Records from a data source
++++++

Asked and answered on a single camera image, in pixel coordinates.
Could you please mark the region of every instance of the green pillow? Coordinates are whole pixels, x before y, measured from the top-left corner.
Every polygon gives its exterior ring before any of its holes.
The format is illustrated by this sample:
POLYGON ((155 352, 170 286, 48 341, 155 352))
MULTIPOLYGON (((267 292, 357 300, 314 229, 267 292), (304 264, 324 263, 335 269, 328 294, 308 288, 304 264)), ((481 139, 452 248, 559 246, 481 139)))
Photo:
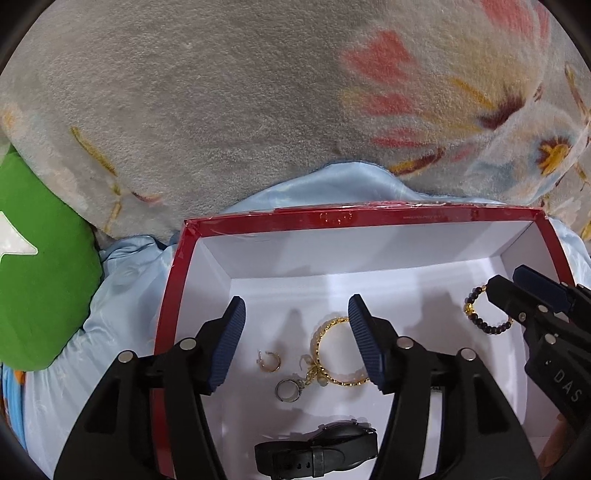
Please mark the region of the green pillow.
POLYGON ((13 147, 0 164, 0 212, 0 362, 43 369, 88 317, 102 275, 95 239, 13 147))

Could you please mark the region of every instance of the blue gripper pad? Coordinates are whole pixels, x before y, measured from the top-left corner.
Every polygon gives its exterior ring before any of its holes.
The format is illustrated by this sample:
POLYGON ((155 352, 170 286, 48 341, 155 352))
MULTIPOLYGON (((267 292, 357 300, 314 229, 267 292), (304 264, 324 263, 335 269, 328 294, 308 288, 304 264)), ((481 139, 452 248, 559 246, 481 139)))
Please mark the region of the blue gripper pad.
POLYGON ((224 383, 232 358, 236 353, 236 347, 242 335, 246 322, 246 305, 240 297, 234 297, 224 312, 222 318, 223 331, 213 351, 211 370, 209 374, 209 387, 212 392, 224 383))
POLYGON ((550 280, 536 270, 526 265, 520 265, 513 272, 513 283, 540 299, 540 303, 547 305, 553 313, 569 313, 571 304, 568 288, 550 280))
POLYGON ((359 294, 355 294, 349 299, 349 323, 369 379, 382 390, 386 381, 385 355, 376 340, 375 335, 378 332, 372 331, 371 328, 374 318, 359 294))

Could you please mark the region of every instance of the light blue sheet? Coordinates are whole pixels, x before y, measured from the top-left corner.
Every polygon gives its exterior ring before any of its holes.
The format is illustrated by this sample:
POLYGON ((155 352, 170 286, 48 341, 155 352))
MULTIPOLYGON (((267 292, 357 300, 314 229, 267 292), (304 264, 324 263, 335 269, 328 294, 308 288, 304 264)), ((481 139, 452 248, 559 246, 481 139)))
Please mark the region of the light blue sheet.
MULTIPOLYGON (((484 202, 430 197, 405 187, 380 167, 348 163, 328 166, 238 203, 227 212, 276 207, 355 204, 380 200, 484 202)), ((561 222, 552 224, 563 244, 575 280, 591 286, 591 259, 581 239, 561 222)), ((160 302, 175 247, 161 251, 149 237, 116 242, 101 253, 105 281, 90 306, 90 317, 46 370, 27 374, 24 418, 28 451, 50 477, 78 414, 116 355, 139 356, 154 348, 160 302)))

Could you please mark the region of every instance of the white star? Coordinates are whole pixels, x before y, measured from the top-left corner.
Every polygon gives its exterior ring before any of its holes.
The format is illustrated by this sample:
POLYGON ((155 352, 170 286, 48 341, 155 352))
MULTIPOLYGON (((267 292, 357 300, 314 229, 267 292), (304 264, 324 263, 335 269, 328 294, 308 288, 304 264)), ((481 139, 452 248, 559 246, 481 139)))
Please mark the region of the white star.
POLYGON ((35 245, 24 238, 4 212, 0 212, 0 261, 7 255, 37 255, 39 251, 35 245))

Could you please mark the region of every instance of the gold earring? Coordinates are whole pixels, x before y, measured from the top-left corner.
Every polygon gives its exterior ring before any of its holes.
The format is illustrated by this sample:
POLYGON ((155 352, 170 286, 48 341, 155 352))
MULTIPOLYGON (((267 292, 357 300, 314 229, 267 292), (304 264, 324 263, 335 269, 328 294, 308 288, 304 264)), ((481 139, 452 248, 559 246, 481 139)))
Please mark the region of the gold earring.
POLYGON ((262 359, 262 352, 259 350, 259 358, 256 362, 257 362, 258 366, 260 367, 260 369, 263 370, 264 372, 267 372, 270 374, 279 370, 279 367, 281 366, 281 357, 279 355, 277 355, 275 352, 265 352, 265 353, 267 355, 271 355, 277 361, 277 366, 273 367, 273 368, 266 366, 265 362, 262 359))

++++++

Exercise goal: Beginning with the line that contains "Please mark the region of the white star.", set down every line through the end of the data without change.

Solution for this exercise:
Please mark the region of the white star.
POLYGON ((35 245, 24 238, 4 212, 0 212, 0 261, 7 255, 37 255, 39 251, 35 245))

Could you please mark the region of every instance of the gold earring? Coordinates are whole pixels, x before y, measured from the top-left corner.
Every polygon gives its exterior ring before any of its holes.
The format is illustrated by this sample:
POLYGON ((155 352, 170 286, 48 341, 155 352))
MULTIPOLYGON (((267 292, 357 300, 314 229, 267 292), (304 264, 324 263, 335 269, 328 294, 308 288, 304 264)), ((481 139, 452 248, 559 246, 481 139)))
Please mark the region of the gold earring.
POLYGON ((262 359, 262 352, 259 350, 259 358, 256 362, 257 362, 258 366, 260 367, 260 369, 263 370, 264 372, 267 372, 270 374, 279 370, 279 367, 281 366, 281 357, 279 355, 277 355, 275 352, 265 352, 265 353, 267 355, 271 355, 277 361, 277 366, 273 367, 273 368, 266 366, 265 362, 262 359))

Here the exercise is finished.